[The data Boundary: Start]
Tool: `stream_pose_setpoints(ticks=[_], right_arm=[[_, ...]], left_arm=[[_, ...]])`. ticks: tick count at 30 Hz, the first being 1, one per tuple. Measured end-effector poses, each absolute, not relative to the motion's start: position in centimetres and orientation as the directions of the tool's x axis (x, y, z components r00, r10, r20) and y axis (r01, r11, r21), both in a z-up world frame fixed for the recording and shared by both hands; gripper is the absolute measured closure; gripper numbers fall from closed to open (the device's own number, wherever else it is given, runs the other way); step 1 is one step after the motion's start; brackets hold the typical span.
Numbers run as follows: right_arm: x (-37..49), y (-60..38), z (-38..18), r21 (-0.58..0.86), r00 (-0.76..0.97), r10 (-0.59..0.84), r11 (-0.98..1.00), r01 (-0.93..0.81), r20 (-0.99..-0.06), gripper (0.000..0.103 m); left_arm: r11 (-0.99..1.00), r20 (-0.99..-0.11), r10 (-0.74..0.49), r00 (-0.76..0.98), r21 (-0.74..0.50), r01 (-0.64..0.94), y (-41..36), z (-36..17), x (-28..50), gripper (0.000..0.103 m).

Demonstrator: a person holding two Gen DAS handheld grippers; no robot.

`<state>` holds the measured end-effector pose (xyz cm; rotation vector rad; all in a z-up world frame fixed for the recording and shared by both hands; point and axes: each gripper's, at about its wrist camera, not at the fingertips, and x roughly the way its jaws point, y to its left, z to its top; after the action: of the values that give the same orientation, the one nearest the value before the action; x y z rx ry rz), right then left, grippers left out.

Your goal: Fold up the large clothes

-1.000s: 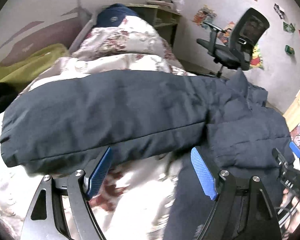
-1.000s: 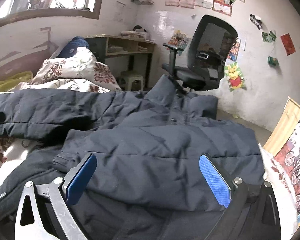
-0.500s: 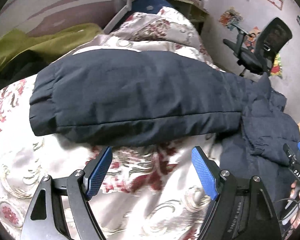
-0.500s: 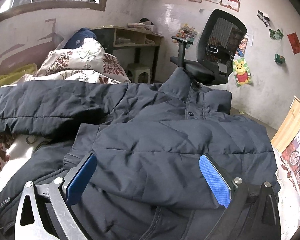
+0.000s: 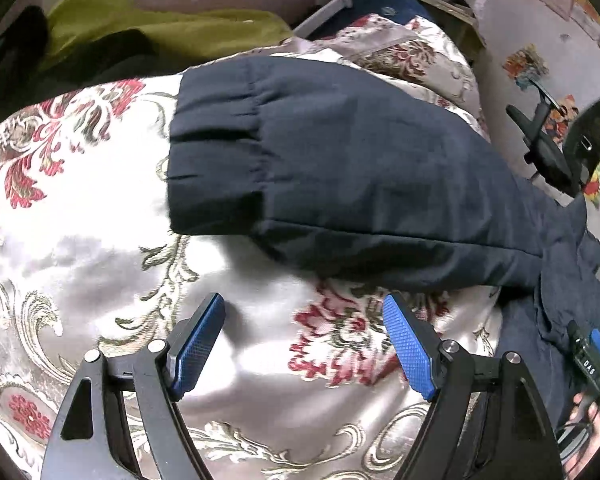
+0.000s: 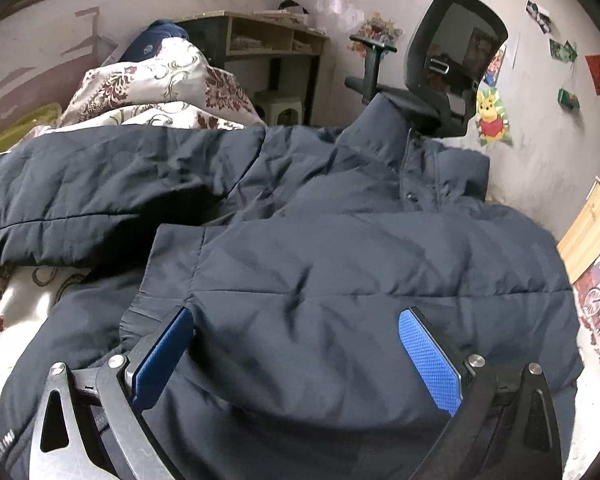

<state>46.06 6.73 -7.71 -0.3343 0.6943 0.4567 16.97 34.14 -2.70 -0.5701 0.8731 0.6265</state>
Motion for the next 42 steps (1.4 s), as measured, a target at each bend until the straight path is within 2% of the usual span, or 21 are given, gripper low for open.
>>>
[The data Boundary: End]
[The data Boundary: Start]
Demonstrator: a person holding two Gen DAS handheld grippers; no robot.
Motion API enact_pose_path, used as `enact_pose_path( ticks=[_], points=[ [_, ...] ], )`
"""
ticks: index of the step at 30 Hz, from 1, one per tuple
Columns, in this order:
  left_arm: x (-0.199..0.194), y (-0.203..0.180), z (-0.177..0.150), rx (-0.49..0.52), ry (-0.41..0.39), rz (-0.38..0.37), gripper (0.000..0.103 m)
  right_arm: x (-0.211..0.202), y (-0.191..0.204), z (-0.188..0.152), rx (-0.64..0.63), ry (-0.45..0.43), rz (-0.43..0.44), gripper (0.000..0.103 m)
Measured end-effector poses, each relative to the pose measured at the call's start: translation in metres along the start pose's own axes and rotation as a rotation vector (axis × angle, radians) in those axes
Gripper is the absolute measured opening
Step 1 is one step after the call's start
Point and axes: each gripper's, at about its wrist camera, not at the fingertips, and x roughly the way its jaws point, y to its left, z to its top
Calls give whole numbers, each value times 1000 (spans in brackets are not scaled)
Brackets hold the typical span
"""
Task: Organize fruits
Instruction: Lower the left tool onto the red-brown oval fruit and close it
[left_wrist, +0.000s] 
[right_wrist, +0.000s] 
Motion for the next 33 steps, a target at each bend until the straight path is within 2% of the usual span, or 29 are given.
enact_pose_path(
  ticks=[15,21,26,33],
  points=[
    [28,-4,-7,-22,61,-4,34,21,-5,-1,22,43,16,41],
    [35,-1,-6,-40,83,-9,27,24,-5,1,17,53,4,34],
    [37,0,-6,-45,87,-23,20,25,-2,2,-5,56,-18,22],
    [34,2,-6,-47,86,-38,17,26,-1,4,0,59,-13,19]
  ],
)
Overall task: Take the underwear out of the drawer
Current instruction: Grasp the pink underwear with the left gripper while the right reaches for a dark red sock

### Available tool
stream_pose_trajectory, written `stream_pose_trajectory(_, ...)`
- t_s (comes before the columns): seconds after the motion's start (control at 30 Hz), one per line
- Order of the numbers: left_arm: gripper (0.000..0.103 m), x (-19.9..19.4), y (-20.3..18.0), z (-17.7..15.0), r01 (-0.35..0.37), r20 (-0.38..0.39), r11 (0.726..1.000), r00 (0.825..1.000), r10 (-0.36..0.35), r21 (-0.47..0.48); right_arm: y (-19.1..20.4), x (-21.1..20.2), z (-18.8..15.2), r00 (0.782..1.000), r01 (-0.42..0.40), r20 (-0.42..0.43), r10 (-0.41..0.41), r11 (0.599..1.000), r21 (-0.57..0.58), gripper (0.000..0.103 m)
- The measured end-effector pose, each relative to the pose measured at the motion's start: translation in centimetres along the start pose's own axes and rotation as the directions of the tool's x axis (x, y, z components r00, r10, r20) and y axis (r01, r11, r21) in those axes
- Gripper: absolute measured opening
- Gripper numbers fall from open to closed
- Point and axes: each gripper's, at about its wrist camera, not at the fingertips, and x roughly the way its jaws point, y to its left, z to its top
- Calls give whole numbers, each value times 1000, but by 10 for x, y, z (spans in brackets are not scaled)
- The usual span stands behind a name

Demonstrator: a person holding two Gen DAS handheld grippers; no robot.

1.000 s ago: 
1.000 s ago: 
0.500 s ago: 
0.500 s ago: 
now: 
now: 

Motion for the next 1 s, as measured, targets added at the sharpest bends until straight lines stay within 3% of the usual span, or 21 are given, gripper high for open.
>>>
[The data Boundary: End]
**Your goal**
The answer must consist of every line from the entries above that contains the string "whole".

**Task output**
Calls give whole numbers, each value times 1000 (spans in brackets are not scaled)
- Calls give whole numbers, each value times 1000, but by 10 for x, y, z (spans in brackets are not scaled)

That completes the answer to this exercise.